Taming Spirited Horses
In a calm and steady voice, Darryl “DJ” Bennett Jr. talks to the spirited stallion at the end of the rope he’s holding in a corral in Lufkin, Texas (pop. 32,709). “Whoa, boy, easy,” says Bennett, 16. “Look at me.”The horse watches Bennett intently, their faces 2 feet apart, and waits for his trainer’s cues. When the teen makes a smooching sound, the horse walks in a circle around him. After a few rounds, Bennett slaps his own leg and the horse breaks into a trot. Again and again, Bennett communicates with smooches and smacks and soft-spoken words, and the horse responds.
The strong-willed stallion wasn’t so cooperative three months earlier.
“This stud was as mean as the devil. He ran at me with both hooves up,” says Bennett, who has trained 50 horses since taming his first pony at age 6. Despite his young age, Bennett has earned a reputation in eastern Texas for being able to tame the most spirited and troublesome horses.
“He’s like a 16-year-old horse whisperer,” says the stallion’s owner, Randolph Sherling, 70, of Chandler, Texas (pop. 2,099). “He’s got gentle hands and infinite patience.”
Sherling marvels at his horse’s makeover under Bennett’s tutelage. “I sent him a thoroughbred stallion who never had anything done with him. That’s a pretty rank animal,” Sherling says. “A baby can ride him now. He’ll stand tied to a lead, he’ll back up, he’ll keep his head level and do quarter turns and hind turns. You couldn’t ask for a better job.”
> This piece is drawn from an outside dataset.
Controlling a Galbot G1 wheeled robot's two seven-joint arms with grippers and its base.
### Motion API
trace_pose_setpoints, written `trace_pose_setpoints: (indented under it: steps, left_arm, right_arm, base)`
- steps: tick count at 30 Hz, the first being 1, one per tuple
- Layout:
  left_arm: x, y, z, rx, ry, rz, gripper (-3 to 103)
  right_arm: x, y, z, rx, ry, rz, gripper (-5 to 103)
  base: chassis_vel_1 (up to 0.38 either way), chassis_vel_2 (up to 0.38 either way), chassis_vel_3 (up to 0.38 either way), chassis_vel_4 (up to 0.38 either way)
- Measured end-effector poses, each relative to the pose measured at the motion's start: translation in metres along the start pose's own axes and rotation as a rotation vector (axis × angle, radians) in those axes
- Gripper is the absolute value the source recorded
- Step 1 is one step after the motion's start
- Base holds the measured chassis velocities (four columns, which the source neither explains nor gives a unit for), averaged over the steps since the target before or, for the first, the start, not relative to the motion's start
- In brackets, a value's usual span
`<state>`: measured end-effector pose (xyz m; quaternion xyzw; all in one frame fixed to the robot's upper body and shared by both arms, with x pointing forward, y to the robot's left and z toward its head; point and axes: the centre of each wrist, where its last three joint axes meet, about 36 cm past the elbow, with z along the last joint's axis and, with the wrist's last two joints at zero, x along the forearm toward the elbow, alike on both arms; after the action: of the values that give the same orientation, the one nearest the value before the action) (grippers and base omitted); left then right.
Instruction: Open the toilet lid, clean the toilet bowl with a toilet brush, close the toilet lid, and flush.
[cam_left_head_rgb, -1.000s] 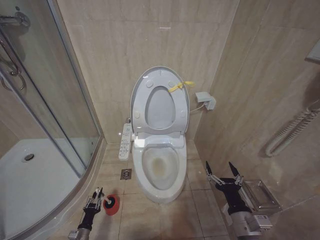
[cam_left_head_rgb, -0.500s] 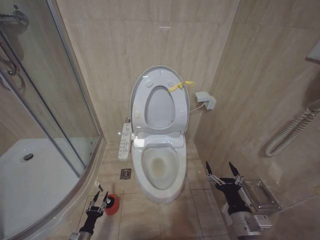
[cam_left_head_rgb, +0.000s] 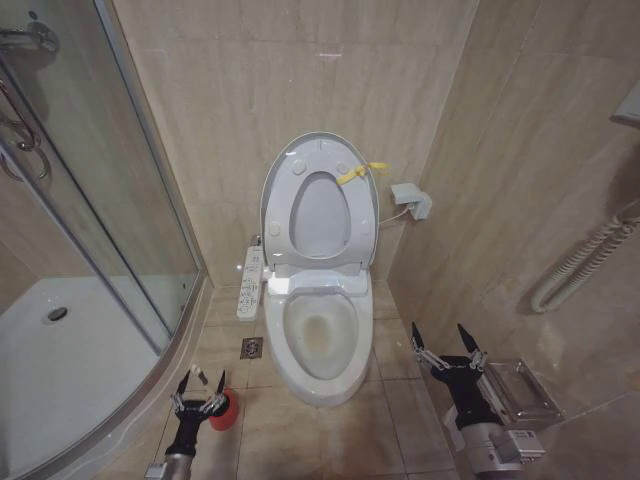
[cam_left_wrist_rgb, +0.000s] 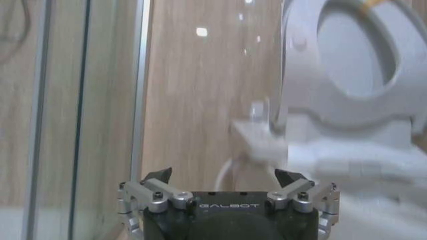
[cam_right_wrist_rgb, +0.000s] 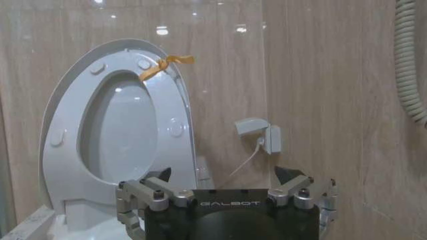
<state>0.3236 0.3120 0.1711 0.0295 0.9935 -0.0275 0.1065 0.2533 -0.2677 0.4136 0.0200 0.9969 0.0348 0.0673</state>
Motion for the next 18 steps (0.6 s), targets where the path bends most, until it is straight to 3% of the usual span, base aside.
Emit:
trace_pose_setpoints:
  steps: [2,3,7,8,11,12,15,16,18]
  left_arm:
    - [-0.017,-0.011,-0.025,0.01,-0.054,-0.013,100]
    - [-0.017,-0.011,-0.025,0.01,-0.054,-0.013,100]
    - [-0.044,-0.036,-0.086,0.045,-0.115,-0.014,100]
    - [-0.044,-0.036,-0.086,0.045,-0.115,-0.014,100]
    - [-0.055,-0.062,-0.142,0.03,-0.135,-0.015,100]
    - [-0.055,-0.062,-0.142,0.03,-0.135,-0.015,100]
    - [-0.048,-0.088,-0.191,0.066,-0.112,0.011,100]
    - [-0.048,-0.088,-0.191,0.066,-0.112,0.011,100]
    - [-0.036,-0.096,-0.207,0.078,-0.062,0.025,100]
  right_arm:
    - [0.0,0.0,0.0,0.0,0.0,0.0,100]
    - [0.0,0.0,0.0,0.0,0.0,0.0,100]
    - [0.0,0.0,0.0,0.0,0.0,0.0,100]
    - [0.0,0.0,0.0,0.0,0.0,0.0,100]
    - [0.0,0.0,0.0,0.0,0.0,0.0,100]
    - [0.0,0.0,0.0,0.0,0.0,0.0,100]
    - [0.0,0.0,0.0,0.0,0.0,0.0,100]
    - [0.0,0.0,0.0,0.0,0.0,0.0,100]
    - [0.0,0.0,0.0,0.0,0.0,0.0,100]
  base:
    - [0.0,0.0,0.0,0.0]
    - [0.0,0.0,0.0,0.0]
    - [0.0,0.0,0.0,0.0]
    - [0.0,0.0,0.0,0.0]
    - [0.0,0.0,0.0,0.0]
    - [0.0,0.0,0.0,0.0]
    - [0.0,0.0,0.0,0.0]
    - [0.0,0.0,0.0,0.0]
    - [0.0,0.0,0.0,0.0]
Bennett, who is home-schooled, spends his mornings studying and his afternoons in the corral. “I don’t rush them,” he says, explaining his secret to winning an animal’s trust and changing its behavior. He spends up to three months training a horse and charges $400 a month.
Before he ever swings a saddle onto a horse, Bennett gets the animal used to humans and noises. He keeps a tire hanging in a tree and stands the horse nearby where the animal will bump against it and get used to the jostling and touching. He ties plastic trash bags on a horse to acclimate it to rustling movements. During training, Bennett rides a horse for miles down quiet country roads and alongside busy highways.
“Once a horse leaves here, he’s not scared of dogs or cows or anything,” he says.
Bennett has been riding horses before he could walk, seated in the saddle with his grandfather, Doyle Bennett, 63, of Crockett, Texas (pop. 7,141). Both his grandfather and his father, Darryl Bennett Sr., 38, have trained horses and passed along their knowledge. But the elder Bennetts say they’ve never seen anyone as devoted to working with horses as DJ.
“DJ is so driven,” his father says. “He’ll go to horse clinics and use his own money. I’ve watched him work hard 13-hour days. He’s got patience and common sense, which we country people call ‘horse sense.’”
The young trainer has been bucked, bruised and kicked, and broken an arm, a leg, a foot, fingers and toes while taming bucking broncs, but he has never backed off from what he considers his life’s calling.
“I’m making money and doing something I really like,” Bennett says. “The day I got a saddle on that stallion’s back and got his head under control and walked a few steps, it was just great.”